From Stock to Flow in Manufacturing
In The Machine That Changed the World, the MIT researchers studying Toyota captured the power of lean production:
“Lean production uses less of everything compared with mass production—half the human effort, half the space, half the inventory…”
Toyota’s breakthrough was the recognition that stockpiles create hidden waste. Warehouses full of parts looked safe, but they slowed responsiveness and masked problems. By reorganizing around flow, Toyota reduced waste and enabled faster, better decisions.
This shift from stock to flow reshaped global supply chains and created entirely new operating models and infrastructure.
Knowledge Work Has the Same Problem
For decades, content in organizations has been managed as STOCK:
Documents, decks, and PDFs created once and shared broadly. Even when feeds and search personalized what people saw, the underlying content remained static.
That was the environment where the work we did at Akamai thrived. The early web scaled precisely because content was static. CDNs could cache those artifacts and distribute them like inventory.
But inside organizations, the most valuable knowledge doesn’t sit in static files. It moves continuously, in meetings, chats, real time business intelligence graphs, and customer calls. The doc captures a snapshot, but the flow keeps moving.
The cost shows up as wasted energy:
Leaders and teams spend time asking for “the latest numbers.”
People search across systems for fragments of updates.
Decisions get made on incomplete or outdated context.
Stock in knowledge work ties up storage, creates coordination overhead and decision drag.
Just-In-Time (JIT) Content
AI makes it possible to flip this model. Instead of stockpiling artifacts, organizations can stage the ingredients e.g. data, knowledge, brand voice, information across conversations, and assemble the right content when it’s needed.
The document itself doesn’t disappear and remains a central container. But instead of being a frozen snapshot, it becomes a living output of the flow.

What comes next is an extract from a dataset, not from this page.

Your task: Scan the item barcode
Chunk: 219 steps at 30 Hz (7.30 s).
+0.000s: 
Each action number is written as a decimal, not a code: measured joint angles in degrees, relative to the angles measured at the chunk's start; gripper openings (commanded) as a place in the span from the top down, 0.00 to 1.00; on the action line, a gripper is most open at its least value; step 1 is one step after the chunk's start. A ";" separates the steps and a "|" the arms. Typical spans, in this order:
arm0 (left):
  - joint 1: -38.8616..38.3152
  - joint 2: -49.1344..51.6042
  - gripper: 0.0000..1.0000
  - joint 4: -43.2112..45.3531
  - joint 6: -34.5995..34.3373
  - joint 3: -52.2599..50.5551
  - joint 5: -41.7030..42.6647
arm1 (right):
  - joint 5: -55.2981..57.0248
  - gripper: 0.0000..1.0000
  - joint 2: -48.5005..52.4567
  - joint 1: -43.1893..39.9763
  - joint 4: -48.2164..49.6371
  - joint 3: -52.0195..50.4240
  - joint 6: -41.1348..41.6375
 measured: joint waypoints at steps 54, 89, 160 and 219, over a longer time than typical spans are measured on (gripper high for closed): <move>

At Microsoft, much of my focus is on what it means for productivity to be AI-native. Reimagining the supply chain for knowledge as just-in-time is one of the most important pieces I see ahead.

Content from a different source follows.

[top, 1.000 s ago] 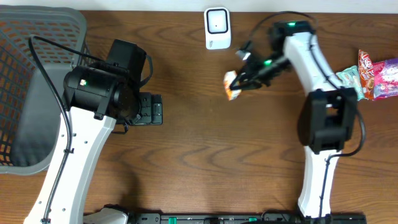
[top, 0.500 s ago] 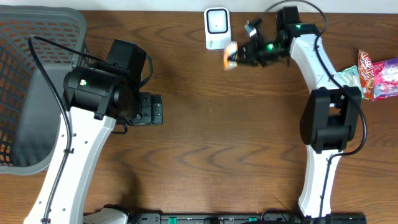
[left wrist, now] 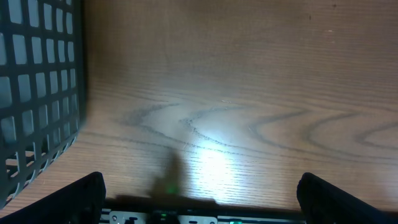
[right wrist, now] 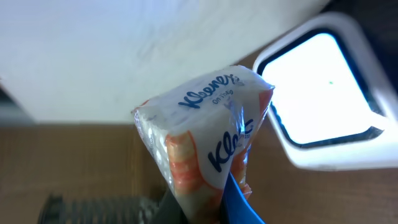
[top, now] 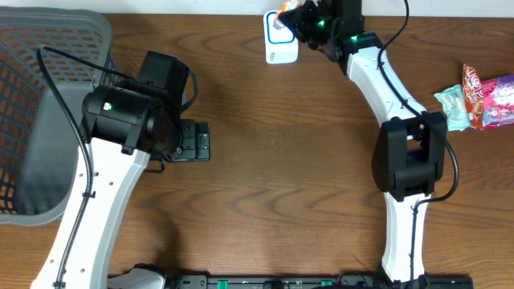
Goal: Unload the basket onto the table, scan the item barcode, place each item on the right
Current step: 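Hold the Kleenex pack up to the scanner face with the right gripper, then carry the Kleenex pack right and drop it onto the pile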
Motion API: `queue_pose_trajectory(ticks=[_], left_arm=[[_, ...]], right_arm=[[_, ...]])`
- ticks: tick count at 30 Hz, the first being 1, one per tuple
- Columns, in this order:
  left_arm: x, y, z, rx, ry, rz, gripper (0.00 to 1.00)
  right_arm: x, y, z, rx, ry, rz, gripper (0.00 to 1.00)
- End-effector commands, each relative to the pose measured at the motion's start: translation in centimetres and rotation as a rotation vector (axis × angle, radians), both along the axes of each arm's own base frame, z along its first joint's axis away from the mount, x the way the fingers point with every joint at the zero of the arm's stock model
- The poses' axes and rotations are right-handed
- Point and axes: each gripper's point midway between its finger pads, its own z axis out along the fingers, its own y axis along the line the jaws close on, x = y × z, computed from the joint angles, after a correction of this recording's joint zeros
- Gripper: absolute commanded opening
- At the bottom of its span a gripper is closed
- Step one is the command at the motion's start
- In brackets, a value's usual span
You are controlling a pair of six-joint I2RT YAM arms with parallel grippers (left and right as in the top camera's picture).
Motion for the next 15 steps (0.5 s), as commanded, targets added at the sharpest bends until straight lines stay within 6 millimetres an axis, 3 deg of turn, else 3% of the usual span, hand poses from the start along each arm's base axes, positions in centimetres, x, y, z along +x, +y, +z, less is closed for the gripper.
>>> queue_pose_trajectory(ticks=[1, 6, 9, 12, 15], left_arm=[[0.0, 0.2, -0.2, 0.007, 0.007, 0.007, 0.98], [0.0, 0.2, -0.2, 0.007, 0.007, 0.007, 0.98], [0.0, 0.2, -0.2, 0.007, 0.007, 0.007, 0.98], [0.0, 0.2, -0.2, 0.007, 0.007, 0.007, 0.98], [0.0, 0.2, -0.2, 0.007, 0.007, 0.007, 0.98]], right_arm=[[1.3, -1.2, 0.7, -0.005, -0.011, -0.118, 0.01], [1.3, -1.3, 0.8, -0.014, -0.026, -0.096, 0.01], [1.5, -2.5, 1.8, -0.018, -0.061, -0.071, 0.01], [1.4, -6.2, 3.2, -0.079, -0.078, -0.082, 0.01], [0.3, -13.0, 3.2, -0.257, -0.022, -0.168, 0.01]])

A New Information Supply Chain
Moving to JIT Content requires rethinking the stack:
Authoring tools where creation and consumption blur.
Infrastructure that isn’t built around static storage and downloads.

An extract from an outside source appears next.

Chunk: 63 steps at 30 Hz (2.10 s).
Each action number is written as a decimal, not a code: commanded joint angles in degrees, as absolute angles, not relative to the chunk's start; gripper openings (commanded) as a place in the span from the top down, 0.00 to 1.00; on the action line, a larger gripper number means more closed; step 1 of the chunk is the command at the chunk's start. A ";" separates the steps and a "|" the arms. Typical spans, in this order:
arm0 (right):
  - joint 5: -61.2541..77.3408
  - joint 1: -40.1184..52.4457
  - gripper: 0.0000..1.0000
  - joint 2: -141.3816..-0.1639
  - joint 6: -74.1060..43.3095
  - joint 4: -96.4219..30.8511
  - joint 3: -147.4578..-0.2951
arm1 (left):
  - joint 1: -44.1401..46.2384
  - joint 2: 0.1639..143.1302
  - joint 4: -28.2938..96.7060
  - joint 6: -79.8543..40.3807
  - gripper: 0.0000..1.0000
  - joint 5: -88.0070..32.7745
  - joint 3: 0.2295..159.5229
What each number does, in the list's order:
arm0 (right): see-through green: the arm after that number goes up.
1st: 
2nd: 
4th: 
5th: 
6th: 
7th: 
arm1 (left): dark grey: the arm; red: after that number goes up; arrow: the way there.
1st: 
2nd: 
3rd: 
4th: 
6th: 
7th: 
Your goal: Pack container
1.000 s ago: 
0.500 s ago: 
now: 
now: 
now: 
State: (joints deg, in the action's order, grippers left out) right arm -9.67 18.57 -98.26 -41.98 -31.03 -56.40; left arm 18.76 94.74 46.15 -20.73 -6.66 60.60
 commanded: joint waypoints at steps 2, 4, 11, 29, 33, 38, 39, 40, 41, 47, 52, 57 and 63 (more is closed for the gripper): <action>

Edge generation close to the moment of need.
Why This Is Inevitable
Toyota’s move to flow was inevitable because it was structurally superior: less waste, higher quality, greater adaptability. Once the benefits became obvious, the entire industry had to follow.
The same inevitability applies here. Stockpiles of content create hidden costs in coordination and decision-making. Flow reduces those costs by delivering knowledge in the moment, tailored to context. Manufacturing learned to trade inventory stock for flow of information. Knowledge work is about to do the same.
The future of content for productivity is Just-in-Time knowledge, enabled by a new information supply chain stack.
This would be amazing. All docs live in some shared messaging app at the end of the day. I can def see how this workflow could work easily. Less confusion and endless confluence pages.